--- Supplied material Enclosed Below ---
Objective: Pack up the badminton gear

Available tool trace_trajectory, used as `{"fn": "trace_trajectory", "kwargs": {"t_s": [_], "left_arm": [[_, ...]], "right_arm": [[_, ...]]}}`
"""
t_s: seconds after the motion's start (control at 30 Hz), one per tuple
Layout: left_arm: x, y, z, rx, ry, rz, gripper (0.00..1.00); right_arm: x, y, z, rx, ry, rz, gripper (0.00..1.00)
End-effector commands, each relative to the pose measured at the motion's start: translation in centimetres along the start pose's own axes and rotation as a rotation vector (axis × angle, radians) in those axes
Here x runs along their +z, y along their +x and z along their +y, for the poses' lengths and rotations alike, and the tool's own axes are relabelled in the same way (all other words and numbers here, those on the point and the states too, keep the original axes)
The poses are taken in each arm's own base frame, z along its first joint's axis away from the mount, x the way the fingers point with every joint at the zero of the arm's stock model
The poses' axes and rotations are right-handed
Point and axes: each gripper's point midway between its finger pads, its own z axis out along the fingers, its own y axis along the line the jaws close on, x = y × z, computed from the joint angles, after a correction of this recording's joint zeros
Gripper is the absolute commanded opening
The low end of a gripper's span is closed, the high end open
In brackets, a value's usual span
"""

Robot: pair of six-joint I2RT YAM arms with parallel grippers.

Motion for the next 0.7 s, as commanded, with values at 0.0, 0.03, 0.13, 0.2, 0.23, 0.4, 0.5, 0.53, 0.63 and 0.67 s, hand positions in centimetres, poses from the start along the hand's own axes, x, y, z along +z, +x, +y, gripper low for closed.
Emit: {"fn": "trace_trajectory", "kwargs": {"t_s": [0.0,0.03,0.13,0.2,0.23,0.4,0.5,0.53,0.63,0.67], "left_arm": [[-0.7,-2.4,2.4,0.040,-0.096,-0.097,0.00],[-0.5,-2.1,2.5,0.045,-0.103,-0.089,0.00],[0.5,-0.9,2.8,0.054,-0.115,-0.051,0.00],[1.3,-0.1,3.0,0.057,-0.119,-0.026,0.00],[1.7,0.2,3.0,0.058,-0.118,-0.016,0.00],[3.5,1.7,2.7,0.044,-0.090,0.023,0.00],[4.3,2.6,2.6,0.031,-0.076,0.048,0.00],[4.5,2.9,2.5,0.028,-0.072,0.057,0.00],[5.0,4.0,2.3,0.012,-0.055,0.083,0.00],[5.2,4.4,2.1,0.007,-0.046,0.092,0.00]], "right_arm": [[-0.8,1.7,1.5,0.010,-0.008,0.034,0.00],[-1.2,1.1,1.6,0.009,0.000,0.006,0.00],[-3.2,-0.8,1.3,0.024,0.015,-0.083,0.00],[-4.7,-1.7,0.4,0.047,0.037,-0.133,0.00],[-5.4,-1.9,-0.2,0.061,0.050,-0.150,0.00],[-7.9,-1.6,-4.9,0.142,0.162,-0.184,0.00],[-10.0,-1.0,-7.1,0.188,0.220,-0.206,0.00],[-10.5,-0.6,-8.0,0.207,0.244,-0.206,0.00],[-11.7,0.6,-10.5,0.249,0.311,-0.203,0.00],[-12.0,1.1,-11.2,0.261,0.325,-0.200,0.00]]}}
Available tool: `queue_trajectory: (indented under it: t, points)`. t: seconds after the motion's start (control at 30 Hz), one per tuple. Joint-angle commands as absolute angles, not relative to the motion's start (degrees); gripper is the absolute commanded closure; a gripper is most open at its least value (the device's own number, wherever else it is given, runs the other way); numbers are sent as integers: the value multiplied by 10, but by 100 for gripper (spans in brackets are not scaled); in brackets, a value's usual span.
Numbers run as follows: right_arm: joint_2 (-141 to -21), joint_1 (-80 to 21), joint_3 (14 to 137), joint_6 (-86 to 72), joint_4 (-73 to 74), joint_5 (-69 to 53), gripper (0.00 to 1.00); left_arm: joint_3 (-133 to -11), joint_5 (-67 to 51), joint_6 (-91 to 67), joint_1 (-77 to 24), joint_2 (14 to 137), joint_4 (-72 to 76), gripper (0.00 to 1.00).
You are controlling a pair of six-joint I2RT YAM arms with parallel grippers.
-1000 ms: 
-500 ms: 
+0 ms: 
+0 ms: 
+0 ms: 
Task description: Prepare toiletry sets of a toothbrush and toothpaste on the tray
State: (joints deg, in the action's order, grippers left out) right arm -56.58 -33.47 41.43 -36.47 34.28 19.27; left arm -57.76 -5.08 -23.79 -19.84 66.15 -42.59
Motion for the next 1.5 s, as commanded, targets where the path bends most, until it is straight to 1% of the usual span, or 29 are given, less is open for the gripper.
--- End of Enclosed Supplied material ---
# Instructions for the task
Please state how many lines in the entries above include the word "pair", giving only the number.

# Answer section
2